Skill games have been around for years—and there was no early “collapse”

Skill games appeared in Pennsylvania around 2015. Zaleski points to a logical inconsistency in critics’ argument: if these machines were undermining casinos, the negative effect would have shown up fairly quickly. Meanwhile, from 2015 to 2019, there was no consistent pattern of job losses that could be linked specifically to skill games. The turning point came later and was of a completely different nature.

How online betting reshaped the market in 2019

Legal online gambling launched in the state in 2019, and that became a point of no return. For the first time, players had the ability to place bets around the clock—without even getting off the couch. Various types of online entertainment quickly began to gain popularity: sports betting, slots, and roulette. Later, various gambling-style arcade games became popular. Finally, last year the strongest growth was seen in live casino games. And the data we found in the top search results here https://icefishing-game.com/ about the game Ice Fishing fully supports this.

Convenience is hard to overstate: no driving, no parking, no planning a trip. The online platform proved to be a powerful alternative to a traditional casino visit, and in just a few years the segment has grown into a multibillion-dollar industry.

The pandemic and the habit of playing from home

In 2020, COVID-19 shut casinos down indefinitely. Even after restrictions were lifted, some customers never came back. In Zaleski’s view, the logic is simple: players who were forced to move online discovered that the new format suited them, and they formed the habit of staying home.

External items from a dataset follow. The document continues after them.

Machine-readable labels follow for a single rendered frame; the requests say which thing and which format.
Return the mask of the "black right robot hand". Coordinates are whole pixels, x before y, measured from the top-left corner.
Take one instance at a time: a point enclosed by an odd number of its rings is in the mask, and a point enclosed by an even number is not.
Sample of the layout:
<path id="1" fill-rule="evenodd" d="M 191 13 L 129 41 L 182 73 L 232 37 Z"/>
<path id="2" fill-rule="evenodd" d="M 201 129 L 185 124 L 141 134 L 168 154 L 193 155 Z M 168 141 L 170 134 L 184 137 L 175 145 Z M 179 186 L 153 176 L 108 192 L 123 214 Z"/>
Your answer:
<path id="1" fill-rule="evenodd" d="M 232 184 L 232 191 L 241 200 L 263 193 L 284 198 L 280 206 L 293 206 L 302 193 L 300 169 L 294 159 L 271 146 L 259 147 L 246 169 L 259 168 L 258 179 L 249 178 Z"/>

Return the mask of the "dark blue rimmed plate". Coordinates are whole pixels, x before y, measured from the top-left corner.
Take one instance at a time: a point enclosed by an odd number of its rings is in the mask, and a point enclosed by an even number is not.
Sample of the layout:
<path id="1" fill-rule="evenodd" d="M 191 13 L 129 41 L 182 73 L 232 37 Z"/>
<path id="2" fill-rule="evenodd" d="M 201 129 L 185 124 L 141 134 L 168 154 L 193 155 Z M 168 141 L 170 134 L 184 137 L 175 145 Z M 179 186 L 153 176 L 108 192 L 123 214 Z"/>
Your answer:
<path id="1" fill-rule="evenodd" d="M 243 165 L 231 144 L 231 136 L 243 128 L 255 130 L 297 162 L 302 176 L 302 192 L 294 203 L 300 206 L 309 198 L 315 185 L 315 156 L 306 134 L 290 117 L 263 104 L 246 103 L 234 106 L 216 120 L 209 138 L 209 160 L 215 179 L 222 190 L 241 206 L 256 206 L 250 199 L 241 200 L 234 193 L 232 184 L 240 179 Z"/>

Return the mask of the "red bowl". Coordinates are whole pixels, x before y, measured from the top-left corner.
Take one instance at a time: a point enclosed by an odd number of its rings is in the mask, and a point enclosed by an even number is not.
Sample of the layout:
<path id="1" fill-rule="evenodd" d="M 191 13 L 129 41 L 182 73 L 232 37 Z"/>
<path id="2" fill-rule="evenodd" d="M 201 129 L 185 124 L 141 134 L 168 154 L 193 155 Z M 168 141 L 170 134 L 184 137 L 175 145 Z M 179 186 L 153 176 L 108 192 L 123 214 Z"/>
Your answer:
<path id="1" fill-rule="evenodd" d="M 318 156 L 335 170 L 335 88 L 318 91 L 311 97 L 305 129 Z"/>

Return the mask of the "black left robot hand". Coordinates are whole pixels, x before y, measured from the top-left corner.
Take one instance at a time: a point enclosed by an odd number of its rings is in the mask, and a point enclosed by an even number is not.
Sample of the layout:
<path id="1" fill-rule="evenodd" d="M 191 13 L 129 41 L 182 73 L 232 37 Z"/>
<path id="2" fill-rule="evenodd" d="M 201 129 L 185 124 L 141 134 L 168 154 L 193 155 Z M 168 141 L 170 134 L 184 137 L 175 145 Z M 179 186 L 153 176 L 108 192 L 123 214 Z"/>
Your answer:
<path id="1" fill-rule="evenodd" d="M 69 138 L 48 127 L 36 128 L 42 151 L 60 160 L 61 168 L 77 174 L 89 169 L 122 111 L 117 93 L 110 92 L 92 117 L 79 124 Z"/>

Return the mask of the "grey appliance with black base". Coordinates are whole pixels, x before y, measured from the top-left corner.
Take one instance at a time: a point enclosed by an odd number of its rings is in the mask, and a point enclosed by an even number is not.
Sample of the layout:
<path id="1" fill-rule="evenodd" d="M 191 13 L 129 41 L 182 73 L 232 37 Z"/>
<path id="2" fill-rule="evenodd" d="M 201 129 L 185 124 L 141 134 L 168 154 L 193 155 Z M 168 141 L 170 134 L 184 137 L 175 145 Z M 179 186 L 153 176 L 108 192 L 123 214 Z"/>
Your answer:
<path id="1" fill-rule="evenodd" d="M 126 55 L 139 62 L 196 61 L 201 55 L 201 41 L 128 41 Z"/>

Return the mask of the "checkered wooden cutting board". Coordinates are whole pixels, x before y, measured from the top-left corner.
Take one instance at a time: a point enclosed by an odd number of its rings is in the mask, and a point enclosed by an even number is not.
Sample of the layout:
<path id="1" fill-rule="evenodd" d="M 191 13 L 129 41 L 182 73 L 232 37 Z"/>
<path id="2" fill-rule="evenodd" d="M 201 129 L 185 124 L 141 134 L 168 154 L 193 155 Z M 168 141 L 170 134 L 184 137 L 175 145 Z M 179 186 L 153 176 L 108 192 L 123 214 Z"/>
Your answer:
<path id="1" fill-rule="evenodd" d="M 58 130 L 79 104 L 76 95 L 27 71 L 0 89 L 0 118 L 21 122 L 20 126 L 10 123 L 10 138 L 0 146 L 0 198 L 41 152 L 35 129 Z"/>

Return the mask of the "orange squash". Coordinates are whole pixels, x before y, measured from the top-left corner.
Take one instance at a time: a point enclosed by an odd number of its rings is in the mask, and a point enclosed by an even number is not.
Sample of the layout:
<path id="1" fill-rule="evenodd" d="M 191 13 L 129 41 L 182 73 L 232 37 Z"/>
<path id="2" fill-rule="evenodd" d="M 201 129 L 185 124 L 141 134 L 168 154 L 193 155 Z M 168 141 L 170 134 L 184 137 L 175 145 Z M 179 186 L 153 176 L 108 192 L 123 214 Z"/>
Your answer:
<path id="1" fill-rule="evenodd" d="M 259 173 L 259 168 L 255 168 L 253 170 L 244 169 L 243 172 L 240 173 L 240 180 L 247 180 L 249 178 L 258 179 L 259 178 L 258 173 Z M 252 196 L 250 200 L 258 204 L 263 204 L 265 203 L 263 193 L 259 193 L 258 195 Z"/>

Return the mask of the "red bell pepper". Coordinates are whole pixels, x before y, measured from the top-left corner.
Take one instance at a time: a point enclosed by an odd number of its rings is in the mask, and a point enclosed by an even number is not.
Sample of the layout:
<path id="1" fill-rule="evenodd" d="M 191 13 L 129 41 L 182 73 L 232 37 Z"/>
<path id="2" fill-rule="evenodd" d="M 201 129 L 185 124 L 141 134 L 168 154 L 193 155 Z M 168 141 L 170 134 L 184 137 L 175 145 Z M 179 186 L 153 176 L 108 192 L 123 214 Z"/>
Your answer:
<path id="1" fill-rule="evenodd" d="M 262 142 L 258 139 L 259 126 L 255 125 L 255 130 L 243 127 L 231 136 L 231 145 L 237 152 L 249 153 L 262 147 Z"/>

What the hotline calls show

The state’s annual problem-gambling report offers an interesting snapshot. In fiscal year 2025, internet gambling accounted for 37% of all hotline contacts, traditional casino gambling for 27%, and skill games for just 4%. Zaleski uses these shares as an indicator of a real shift in player behavior.

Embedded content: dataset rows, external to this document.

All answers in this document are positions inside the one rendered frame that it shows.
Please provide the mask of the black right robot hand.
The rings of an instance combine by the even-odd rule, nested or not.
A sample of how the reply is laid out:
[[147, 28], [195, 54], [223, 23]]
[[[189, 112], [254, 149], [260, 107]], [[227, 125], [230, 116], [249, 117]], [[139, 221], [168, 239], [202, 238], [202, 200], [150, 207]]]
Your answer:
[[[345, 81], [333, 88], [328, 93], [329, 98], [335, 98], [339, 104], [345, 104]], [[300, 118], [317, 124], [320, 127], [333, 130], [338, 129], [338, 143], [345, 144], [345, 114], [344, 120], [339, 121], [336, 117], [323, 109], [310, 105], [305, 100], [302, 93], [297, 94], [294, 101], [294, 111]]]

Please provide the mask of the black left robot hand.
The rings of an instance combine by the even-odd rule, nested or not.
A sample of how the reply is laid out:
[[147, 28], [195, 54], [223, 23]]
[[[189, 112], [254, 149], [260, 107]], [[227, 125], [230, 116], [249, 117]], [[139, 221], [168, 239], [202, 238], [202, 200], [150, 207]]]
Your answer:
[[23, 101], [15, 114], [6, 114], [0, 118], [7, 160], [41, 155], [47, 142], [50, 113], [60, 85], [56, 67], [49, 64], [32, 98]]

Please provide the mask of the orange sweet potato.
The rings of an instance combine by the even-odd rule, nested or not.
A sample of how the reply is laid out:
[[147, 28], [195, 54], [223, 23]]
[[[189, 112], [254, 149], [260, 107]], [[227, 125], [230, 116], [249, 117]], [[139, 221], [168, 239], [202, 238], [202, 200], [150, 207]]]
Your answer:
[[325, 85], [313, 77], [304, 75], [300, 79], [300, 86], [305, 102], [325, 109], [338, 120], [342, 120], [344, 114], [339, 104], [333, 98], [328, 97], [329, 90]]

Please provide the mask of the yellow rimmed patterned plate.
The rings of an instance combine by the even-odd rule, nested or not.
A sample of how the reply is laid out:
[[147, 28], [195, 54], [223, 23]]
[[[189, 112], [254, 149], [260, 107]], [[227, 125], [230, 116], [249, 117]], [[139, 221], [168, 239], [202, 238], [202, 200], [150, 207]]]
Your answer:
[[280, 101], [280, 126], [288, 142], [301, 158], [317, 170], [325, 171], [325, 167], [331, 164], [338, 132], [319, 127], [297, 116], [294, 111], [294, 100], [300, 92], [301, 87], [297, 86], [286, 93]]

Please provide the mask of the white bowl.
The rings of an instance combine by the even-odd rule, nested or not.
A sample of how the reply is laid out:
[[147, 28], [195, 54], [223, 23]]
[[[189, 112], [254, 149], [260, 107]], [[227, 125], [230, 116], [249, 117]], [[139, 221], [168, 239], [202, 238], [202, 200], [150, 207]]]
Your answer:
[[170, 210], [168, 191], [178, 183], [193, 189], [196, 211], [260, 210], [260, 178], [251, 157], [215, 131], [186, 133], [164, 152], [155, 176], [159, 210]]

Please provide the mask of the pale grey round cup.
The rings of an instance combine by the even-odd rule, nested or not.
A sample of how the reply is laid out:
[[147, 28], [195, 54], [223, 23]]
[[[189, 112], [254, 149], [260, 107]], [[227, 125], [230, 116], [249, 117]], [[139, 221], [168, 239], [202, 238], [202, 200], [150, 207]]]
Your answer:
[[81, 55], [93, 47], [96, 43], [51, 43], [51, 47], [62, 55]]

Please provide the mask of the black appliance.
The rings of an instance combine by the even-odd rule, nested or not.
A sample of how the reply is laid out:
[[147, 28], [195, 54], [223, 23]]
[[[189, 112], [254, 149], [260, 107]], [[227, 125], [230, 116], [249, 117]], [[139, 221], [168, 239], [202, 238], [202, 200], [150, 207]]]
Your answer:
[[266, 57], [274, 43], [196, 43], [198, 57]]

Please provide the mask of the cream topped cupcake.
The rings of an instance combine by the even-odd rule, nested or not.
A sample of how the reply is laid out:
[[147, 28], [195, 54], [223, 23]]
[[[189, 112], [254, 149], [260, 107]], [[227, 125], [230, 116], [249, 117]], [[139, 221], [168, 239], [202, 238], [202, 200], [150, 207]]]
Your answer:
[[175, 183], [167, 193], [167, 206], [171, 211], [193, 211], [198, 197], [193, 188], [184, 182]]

At the same time, the author makes an important caveat: based on hotline contacts, it’s impossible to distinguish precisely how many cases relate to legal skill games and how many are tied to illegal slot machines that masquerade as “skill games.”

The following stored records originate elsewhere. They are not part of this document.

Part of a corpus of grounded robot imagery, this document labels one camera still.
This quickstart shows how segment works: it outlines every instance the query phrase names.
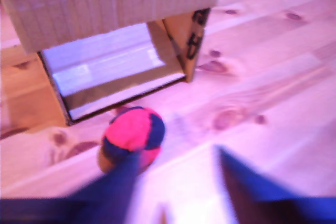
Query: cardboard box opening
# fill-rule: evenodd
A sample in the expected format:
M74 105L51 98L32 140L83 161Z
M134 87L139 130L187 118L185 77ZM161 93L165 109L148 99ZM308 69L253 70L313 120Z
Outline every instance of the cardboard box opening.
M42 50L68 121L185 77L162 20Z

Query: light wood floor
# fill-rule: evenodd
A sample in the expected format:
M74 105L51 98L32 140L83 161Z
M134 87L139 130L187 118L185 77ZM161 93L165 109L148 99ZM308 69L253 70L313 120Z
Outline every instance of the light wood floor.
M65 127L41 63L24 54L3 9L1 24L1 134L9 136L0 142L1 183L10 187L96 146L115 110ZM297 193L336 196L336 0L219 0L196 70L192 83L126 105L165 120L152 170L211 143Z

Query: blue object
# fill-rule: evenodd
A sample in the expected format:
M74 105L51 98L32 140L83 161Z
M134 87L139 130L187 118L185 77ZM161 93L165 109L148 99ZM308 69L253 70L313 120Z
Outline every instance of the blue object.
M245 197L253 202L249 206L258 212L257 219L264 221L259 223L336 223L336 198L299 196L257 174L223 148L217 149L231 200ZM235 208L241 202L234 203ZM241 223L243 219L244 223L253 223L242 216Z
M139 153L134 152L110 173L69 197L1 199L0 223L122 224L138 172Z

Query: ball
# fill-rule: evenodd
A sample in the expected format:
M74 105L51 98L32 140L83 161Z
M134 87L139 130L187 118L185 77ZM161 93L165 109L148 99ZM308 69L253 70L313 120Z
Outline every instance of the ball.
M165 126L155 111L140 106L119 113L105 130L102 154L112 164L140 151L140 169L152 164L160 152Z

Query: wood knot
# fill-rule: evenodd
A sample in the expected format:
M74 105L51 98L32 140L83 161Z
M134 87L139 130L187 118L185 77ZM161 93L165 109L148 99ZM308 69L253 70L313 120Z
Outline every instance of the wood knot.
M230 14L230 15L235 15L237 14L238 12L236 10L226 10L224 11L226 14Z
M55 143L56 146L61 146L67 142L67 133L64 131L57 131L52 134L51 140Z
M200 65L197 68L204 70L204 71L213 72L213 73L227 73L228 72L228 68L225 65L215 60L210 61L209 63L203 64L203 65Z
M97 146L98 143L96 142L82 142L82 143L79 143L79 144L76 144L69 152L68 154L66 155L65 159L68 159L68 158L71 158L71 157L74 157L82 152L85 152L95 146Z
M25 62L22 62L20 64L16 64L14 65L13 67L14 68L18 68L18 69L21 69L21 70L25 70L25 69L28 69L28 65L29 65L30 61L25 61Z
M220 112L213 120L213 127L216 130L226 130L233 125L236 125L244 117L242 108L231 108Z
M266 117L264 115L257 115L255 118L257 124L266 124Z
M117 115L119 115L120 113L124 112L125 110L128 110L129 107L125 106L125 105L122 105L122 106L119 106L116 108L116 113Z
M214 57L214 58L219 58L221 56L221 52L217 51L217 50L211 50L209 52L209 55L211 57Z
M302 20L302 17L295 13L287 13L286 17L292 20L297 20L297 21Z

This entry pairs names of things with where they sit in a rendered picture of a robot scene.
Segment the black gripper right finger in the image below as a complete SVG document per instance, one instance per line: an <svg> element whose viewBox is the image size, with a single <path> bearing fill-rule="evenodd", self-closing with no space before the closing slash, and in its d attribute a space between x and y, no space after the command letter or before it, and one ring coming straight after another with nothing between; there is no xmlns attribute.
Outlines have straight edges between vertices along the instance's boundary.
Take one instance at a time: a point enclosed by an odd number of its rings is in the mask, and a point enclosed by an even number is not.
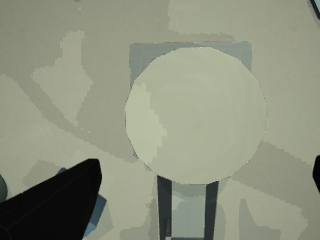
<svg viewBox="0 0 320 240"><path fill-rule="evenodd" d="M316 156L315 167L313 167L313 181L315 181L317 191L320 193L320 155Z"/></svg>

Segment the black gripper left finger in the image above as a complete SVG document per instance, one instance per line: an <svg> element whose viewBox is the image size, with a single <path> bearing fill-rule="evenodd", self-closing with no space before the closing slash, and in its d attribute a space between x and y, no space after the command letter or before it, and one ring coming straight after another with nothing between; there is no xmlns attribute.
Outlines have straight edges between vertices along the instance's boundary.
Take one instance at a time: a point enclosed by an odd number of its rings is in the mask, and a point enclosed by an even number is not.
<svg viewBox="0 0 320 240"><path fill-rule="evenodd" d="M0 203L0 240L83 240L101 183L88 159Z"/></svg>

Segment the small blue block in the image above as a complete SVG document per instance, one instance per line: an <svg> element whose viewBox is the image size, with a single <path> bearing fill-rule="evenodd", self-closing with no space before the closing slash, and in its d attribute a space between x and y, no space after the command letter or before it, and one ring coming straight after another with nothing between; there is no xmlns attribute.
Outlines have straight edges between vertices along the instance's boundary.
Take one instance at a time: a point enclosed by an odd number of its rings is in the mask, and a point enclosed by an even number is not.
<svg viewBox="0 0 320 240"><path fill-rule="evenodd" d="M59 172L56 173L56 175L59 175L59 173L67 171L67 168L61 168ZM84 236L88 236L89 233L93 231L93 229L96 229L97 221L99 221L101 217L101 213L103 213L105 207L105 199L103 199L103 196L99 195L96 200L95 209L93 209L93 213L91 215L91 221L89 221L87 229L85 229ZM84 239L83 236L83 239Z"/></svg>

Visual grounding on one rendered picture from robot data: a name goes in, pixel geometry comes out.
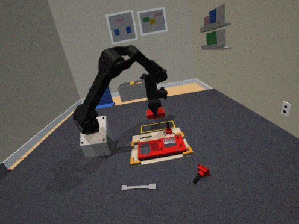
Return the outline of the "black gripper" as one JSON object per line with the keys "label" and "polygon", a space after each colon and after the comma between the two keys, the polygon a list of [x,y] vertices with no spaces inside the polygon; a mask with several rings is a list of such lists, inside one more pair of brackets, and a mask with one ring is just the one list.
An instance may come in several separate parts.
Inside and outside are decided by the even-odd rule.
{"label": "black gripper", "polygon": [[158,108],[161,107],[161,102],[158,99],[155,99],[155,91],[157,91],[157,85],[154,87],[146,87],[146,94],[148,98],[148,108],[152,113],[157,117]]}

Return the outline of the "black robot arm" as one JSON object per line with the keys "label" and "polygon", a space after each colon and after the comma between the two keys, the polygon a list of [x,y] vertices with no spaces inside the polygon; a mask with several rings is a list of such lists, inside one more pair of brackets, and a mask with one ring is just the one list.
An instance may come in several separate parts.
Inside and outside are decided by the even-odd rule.
{"label": "black robot arm", "polygon": [[[128,55],[125,60],[121,55]],[[167,71],[162,69],[155,61],[149,60],[135,46],[114,46],[103,50],[99,59],[98,74],[87,94],[84,102],[77,106],[73,115],[73,121],[82,134],[99,132],[98,113],[95,108],[101,100],[110,81],[123,70],[129,69],[137,62],[144,67],[149,74],[143,73],[140,79],[144,79],[145,87],[154,87],[162,81],[167,80]]]}

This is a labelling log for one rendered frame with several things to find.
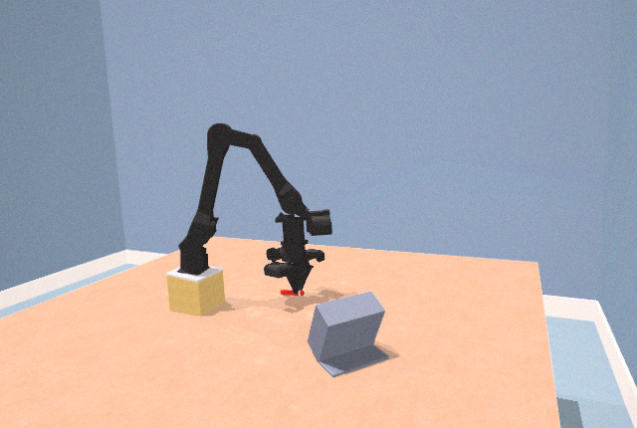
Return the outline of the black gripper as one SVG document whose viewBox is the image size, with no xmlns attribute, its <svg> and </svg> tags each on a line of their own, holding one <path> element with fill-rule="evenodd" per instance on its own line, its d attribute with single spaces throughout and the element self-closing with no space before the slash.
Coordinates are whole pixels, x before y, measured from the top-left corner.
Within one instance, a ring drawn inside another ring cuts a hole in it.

Accessibility as the broader trend

In addition to online betting, there is also an offline alternative. The Pennsylvania Lottery remains one of the most popular forms of gambling, and lottery kiosks are ubiquitous. For many, picking up a ticket “on the way” to the store is far easier than making a special trip to a casino. The underlying driver, in the professor’s view, is the same: accessibility, not competition with skill games.

Surveys don’t confirm a “shift” of players

Zaleski cites studies that refute the hypothesis of customer outflow:

  • An independent survey found that skill-game players visit casinos more often than those who don’t play these machines.
  • Annual Penn State University surveys indicate that skill-game players are also more active in the lottery and other forms of gambling.

The author’s conclusion: these consumers are not choosing “one instead of the other,” but are spreading their activity across several platforms at the same time.

Layoffs can’t be explained by a single factor

Zaleski insists that casino layoffs can’t honestly be blamed on a single factor. The set of reasons is much broader: a poor location, pressure from online competitors, broader economic conditions. A telling example from recent history: Nemacolin Resort in rural Fayette County announced major layoffs back in 2013, long before skill games appeared. Structural problems in the industry existed even before the current disputes.

A live experience you can’t digitize

Still, the author doesn’t paint a hopeless picture. Brick-and-mortar casinos retain advantages that digital platforms can’t offer: live shows, restaurants, the atmosphere of a social occasion. Success is still possible, but it requires adapting to the changed market.

What Zaleski says to focus on

The professor’s recommendation is aimed at both lawmakers and industry leaders. If the goal is to support brick-and-mortar casinos, the focus should be on the real forces driving the transformation: the rapid growth of the online segment, post-pandemic shifts in consumer behavior, and competition based on consumer convenience. Looking for a convenient culprit in the form of skill games, Zaleski believes, only distracts from solutions that can truly change the situation.